Assignment. Search the records below for the word "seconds" and show every line where it occurs.
=== Information ===
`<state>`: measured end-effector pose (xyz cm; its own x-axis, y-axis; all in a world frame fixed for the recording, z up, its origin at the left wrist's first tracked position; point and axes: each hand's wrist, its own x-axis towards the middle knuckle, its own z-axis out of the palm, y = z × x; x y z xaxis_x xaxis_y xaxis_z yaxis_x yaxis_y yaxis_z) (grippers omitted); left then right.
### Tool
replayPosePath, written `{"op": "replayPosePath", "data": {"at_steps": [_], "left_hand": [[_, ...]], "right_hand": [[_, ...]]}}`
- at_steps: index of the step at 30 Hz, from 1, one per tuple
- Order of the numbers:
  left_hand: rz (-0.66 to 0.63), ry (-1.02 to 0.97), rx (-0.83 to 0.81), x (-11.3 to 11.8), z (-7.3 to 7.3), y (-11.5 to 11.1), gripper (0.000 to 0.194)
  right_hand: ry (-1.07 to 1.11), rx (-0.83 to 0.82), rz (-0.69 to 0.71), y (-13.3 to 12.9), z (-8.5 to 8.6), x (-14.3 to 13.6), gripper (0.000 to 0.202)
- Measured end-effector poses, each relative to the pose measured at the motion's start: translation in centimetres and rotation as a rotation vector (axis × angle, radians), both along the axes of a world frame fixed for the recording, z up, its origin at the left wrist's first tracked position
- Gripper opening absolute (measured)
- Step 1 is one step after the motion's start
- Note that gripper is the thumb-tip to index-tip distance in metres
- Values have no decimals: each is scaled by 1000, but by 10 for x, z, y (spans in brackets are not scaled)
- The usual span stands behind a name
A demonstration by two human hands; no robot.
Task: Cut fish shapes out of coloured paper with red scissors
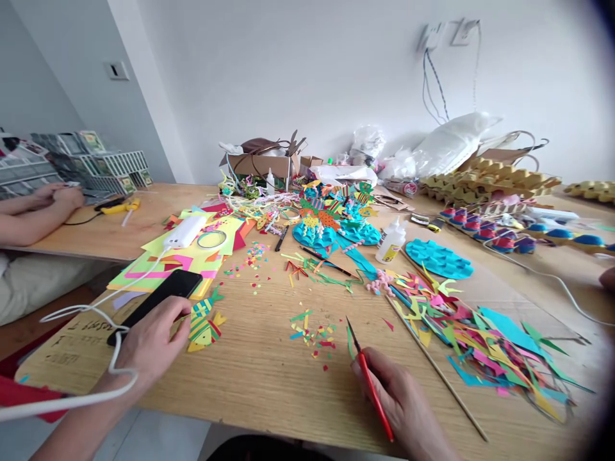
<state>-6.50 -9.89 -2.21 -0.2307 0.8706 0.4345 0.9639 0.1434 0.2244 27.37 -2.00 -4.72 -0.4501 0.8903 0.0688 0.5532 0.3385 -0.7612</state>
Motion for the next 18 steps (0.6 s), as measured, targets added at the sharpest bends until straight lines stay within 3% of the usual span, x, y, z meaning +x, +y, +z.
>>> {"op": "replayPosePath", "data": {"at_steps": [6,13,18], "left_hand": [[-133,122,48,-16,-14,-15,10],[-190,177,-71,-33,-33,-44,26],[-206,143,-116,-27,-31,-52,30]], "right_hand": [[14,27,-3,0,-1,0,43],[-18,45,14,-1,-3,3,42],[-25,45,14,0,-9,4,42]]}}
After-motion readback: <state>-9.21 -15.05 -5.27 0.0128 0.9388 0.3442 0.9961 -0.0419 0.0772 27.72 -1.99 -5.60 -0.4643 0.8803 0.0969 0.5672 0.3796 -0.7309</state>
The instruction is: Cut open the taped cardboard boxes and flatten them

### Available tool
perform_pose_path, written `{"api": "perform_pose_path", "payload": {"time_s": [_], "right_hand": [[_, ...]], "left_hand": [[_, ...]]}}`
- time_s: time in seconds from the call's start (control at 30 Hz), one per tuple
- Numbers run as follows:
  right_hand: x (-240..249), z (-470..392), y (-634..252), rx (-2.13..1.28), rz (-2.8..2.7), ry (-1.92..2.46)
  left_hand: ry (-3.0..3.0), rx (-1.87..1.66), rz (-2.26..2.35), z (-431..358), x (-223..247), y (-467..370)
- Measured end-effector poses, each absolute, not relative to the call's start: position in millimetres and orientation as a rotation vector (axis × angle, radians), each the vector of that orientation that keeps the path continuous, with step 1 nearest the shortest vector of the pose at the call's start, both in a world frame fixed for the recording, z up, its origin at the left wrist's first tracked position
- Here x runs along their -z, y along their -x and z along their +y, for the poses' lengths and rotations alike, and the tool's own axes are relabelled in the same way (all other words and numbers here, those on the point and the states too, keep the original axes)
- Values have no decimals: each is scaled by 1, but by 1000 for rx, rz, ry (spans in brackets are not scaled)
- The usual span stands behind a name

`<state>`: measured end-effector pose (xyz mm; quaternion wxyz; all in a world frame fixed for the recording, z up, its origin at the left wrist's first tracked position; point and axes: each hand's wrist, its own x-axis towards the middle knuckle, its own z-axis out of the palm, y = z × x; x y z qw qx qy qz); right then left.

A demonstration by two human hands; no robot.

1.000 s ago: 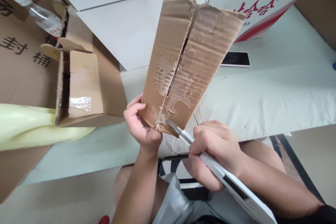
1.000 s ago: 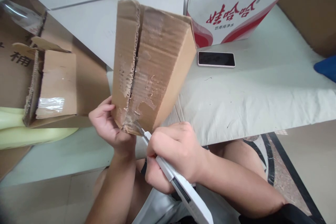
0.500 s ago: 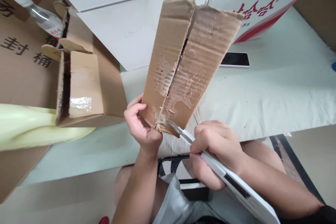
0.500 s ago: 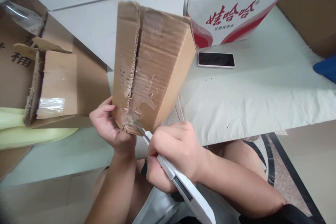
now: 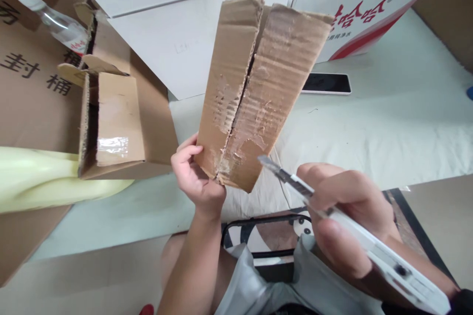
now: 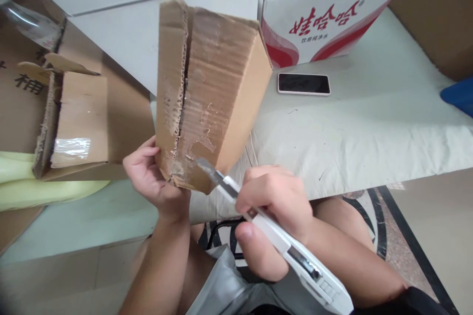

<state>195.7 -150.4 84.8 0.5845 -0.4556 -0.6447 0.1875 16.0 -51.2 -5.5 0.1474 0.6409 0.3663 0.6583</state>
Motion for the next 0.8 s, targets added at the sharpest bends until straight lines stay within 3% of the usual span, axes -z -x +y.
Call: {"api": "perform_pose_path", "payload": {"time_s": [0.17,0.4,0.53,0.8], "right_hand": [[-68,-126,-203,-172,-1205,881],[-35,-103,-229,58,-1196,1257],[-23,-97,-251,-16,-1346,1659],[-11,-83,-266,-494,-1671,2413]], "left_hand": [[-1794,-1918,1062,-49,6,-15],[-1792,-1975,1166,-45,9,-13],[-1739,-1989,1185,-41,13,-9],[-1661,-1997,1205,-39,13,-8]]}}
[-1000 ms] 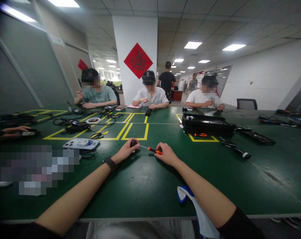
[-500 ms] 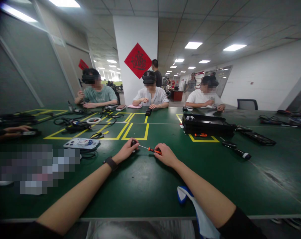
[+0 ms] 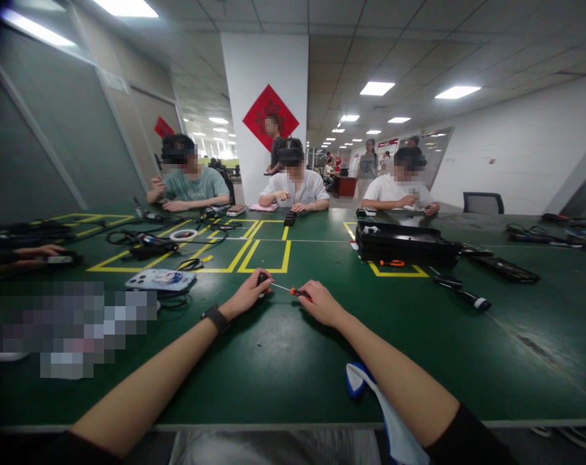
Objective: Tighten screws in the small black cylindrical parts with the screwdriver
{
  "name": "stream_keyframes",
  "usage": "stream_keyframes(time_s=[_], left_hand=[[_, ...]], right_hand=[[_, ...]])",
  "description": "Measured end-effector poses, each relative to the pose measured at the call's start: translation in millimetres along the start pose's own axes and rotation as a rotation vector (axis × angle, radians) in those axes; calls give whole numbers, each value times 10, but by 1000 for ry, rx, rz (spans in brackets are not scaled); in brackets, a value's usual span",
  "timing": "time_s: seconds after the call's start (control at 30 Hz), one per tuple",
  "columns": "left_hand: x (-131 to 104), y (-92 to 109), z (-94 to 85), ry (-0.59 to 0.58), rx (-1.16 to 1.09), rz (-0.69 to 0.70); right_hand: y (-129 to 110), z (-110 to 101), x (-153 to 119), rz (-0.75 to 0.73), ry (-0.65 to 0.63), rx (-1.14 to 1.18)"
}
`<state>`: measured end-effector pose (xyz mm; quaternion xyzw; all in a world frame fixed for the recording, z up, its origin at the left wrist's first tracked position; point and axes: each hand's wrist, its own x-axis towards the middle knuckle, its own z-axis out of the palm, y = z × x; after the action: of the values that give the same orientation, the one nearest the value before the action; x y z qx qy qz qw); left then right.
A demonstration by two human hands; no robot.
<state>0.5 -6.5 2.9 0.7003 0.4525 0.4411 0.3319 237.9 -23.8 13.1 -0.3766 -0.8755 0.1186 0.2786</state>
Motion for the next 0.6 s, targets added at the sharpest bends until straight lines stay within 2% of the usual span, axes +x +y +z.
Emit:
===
Written solution.
- time_s: time in seconds from the call's start (control at 30 Hz), one per tuple
  "timing": "time_s: seconds after the call's start (control at 30 Hz), one per tuple",

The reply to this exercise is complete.